■ Entries supplied
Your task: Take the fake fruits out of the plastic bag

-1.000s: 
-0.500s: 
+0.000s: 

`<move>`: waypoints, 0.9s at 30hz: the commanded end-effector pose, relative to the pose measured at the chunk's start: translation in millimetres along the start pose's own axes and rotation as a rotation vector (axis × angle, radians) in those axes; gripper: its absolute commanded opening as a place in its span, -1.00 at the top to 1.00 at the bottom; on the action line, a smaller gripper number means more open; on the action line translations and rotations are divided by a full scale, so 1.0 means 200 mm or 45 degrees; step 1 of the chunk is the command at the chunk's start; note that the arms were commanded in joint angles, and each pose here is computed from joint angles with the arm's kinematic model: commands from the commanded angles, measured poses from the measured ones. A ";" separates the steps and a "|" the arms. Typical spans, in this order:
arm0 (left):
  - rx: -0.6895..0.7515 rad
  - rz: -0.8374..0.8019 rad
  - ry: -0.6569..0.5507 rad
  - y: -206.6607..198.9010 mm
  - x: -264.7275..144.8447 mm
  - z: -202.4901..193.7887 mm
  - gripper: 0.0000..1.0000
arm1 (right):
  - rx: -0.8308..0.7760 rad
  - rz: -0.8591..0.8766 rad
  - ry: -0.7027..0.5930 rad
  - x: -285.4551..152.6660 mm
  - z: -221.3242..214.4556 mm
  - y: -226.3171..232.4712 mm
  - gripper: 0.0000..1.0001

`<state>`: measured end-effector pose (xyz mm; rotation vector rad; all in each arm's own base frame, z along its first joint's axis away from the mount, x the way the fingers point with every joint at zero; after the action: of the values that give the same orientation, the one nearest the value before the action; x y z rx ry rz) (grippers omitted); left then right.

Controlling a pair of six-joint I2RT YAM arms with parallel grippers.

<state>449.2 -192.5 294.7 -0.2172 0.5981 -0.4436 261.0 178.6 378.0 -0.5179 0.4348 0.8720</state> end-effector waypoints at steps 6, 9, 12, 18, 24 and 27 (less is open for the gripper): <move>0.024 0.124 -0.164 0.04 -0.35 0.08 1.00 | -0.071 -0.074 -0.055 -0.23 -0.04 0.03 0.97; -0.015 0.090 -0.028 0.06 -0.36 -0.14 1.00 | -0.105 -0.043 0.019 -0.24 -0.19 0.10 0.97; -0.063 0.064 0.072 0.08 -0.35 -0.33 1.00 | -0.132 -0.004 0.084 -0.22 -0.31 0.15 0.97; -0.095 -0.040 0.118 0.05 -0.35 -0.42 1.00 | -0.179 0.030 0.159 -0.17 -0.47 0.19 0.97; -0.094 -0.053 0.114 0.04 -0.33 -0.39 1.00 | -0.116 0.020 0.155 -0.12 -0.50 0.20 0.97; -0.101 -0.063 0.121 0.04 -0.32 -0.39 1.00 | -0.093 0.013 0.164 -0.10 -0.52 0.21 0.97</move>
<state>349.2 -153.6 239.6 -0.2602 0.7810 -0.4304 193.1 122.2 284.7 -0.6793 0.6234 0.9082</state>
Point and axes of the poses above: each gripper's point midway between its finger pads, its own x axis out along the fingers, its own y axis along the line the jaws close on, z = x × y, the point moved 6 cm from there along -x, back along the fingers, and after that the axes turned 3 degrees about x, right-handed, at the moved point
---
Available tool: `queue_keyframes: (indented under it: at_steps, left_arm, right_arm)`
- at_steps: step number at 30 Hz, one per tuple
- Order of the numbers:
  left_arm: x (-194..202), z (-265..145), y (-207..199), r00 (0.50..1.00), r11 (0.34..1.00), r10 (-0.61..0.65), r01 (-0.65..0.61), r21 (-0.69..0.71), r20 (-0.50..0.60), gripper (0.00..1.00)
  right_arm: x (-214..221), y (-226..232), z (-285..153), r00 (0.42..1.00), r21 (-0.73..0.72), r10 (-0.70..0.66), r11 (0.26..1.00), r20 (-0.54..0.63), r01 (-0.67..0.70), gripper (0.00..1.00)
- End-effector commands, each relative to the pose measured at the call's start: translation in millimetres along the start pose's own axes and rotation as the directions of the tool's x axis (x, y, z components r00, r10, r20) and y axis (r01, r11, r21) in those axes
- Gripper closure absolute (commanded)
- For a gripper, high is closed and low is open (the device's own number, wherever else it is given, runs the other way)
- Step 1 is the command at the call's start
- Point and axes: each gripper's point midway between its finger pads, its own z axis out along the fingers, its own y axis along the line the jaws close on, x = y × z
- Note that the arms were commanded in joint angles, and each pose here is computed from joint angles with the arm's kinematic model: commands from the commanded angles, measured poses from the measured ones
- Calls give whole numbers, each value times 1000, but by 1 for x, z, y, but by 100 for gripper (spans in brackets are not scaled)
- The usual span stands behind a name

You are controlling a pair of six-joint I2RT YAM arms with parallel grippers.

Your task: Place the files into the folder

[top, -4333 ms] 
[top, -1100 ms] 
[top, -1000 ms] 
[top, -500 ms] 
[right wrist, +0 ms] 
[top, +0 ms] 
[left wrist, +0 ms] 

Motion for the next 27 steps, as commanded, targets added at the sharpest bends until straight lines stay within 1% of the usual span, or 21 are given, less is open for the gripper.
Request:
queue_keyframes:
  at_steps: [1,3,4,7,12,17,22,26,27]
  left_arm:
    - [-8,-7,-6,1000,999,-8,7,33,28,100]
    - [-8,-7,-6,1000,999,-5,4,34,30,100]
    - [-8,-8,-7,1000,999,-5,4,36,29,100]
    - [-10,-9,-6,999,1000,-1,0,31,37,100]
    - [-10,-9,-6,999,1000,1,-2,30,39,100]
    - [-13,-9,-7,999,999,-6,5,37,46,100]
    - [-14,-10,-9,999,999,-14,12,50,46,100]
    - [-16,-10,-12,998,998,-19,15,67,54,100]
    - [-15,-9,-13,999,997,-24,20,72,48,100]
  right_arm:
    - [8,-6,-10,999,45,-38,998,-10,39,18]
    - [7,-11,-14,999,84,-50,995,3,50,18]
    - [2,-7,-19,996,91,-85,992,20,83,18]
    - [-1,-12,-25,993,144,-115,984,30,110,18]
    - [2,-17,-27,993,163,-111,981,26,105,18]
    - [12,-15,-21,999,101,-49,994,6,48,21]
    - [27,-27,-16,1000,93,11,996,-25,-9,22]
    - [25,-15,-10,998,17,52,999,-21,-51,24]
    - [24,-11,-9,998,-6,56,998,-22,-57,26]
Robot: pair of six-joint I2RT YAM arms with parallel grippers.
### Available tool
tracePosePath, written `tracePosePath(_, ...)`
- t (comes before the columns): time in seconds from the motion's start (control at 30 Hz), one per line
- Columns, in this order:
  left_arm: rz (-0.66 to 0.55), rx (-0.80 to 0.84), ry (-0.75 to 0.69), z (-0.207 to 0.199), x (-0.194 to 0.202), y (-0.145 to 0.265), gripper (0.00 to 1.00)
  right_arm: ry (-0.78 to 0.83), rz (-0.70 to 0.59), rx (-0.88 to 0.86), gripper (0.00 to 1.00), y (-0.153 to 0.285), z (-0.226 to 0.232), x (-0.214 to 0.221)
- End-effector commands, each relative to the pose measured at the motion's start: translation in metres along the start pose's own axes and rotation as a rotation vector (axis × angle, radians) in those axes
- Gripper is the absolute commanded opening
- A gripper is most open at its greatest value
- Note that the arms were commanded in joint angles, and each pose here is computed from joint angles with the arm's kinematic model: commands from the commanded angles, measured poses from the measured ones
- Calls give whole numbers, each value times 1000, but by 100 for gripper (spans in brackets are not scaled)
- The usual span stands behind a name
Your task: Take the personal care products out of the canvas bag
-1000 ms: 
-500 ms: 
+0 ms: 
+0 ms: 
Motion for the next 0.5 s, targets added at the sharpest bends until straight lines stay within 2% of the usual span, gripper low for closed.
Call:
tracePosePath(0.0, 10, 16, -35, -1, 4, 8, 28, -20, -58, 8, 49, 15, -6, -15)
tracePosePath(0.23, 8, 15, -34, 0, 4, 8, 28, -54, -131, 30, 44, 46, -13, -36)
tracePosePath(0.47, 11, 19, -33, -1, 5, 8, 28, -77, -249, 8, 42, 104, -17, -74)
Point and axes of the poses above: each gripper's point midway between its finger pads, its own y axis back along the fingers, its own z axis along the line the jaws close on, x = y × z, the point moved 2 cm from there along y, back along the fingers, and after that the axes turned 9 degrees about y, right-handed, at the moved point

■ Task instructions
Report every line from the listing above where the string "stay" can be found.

■ Completed exercise
Motion for the next 27 steps, as commanded, targets added at the sharpest bends until straight lines stay within 1% of the usual span, or 21 are given, less is open for the gripper.
Motion for the next 0.5 s, targets added at the sharpest bends until straight lines stay within 2% of the usual span, gripper low for closed.

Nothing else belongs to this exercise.